APPOINTMENT OF EXECUTIVE DIRECTOR AND APPOINTMENT OF AUTHORISED REPRESENTATIVE

Appointment of Executive Director

The board (the “ Board ”) of directors (the “ Directors ”) of Edianyun Limited (the “ Company ”, together with its subsidiaries, the “ Group ”) hereby announces that Mr. He Liang (“ Mr. He ”) has been appointed as an executive Director and the chief financial officer of the Company with effect from 24 May 2024.

The biographical details of Mr. He are set out as follows:

Mr. He Liang, aged 34, was appointed as the co-chief financial officer of the Company on 12 January 2024. Mr.

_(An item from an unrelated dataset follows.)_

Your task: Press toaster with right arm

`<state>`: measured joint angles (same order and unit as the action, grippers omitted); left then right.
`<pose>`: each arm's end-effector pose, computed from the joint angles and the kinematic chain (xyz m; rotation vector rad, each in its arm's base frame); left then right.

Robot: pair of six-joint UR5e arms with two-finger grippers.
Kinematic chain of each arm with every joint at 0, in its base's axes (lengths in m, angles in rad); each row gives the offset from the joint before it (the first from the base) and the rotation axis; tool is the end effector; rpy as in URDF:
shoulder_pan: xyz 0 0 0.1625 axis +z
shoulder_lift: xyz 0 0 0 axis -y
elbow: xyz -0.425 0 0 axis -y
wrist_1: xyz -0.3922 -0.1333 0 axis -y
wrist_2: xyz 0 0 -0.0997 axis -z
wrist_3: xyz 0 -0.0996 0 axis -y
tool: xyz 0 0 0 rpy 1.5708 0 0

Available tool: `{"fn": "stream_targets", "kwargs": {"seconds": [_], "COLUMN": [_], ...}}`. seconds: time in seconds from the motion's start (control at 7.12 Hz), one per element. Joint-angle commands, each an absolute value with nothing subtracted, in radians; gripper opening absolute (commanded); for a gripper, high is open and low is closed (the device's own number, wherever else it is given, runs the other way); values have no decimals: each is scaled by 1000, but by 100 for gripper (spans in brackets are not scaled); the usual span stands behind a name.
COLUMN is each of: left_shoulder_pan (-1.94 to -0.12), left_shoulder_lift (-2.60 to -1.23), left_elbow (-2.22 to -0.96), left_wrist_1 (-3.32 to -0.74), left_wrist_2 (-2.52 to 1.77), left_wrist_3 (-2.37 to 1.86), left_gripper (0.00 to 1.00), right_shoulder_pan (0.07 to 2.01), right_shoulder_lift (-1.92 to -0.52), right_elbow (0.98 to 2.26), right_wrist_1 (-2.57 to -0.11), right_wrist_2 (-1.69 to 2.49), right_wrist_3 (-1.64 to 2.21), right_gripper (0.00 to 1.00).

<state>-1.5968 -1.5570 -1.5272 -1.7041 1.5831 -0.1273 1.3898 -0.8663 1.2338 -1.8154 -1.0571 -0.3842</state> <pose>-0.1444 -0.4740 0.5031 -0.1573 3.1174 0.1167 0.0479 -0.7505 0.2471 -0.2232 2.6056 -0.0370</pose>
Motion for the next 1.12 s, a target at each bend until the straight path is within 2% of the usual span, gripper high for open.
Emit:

He has been with the Group for over 5 years and has extensive financial and legal experience. During his tenure as vice president of the financial institutions cooperation of the Group since 2021, Mr. He has been in charge of the Company’s strategic cooperation with financial institutions and has continued to create value for the Company’s business. Prior to that, Mr. He served as the director of financing and the director of the institutional cooperation department of the Company. During his tenure, Mr. He led his team to achieve high-quality growth in business and pioneered a model of in-depth cooperation between the company and financial institutions. Prior to joining the Group, Mr. He served successively in the cross-border finance division and transportation finance division at Industrial and Commercial Bank of China Financial Leasing Co., Ltd. (工銀金融租賃有限公司) from July 2015 to August 2018, and has extensive experience in cross-border leasing transactions, financial leasing, and operating leasing. Mr. He obtained a bachelor’s degree in law from Tsinghua University in 2013 and a master’s degree in finance from Tsinghua University in 2015. Mr. He obtained a PRC Legal Professional Qualification Certificate from the Ministry of Justice of the PRC in March 2020.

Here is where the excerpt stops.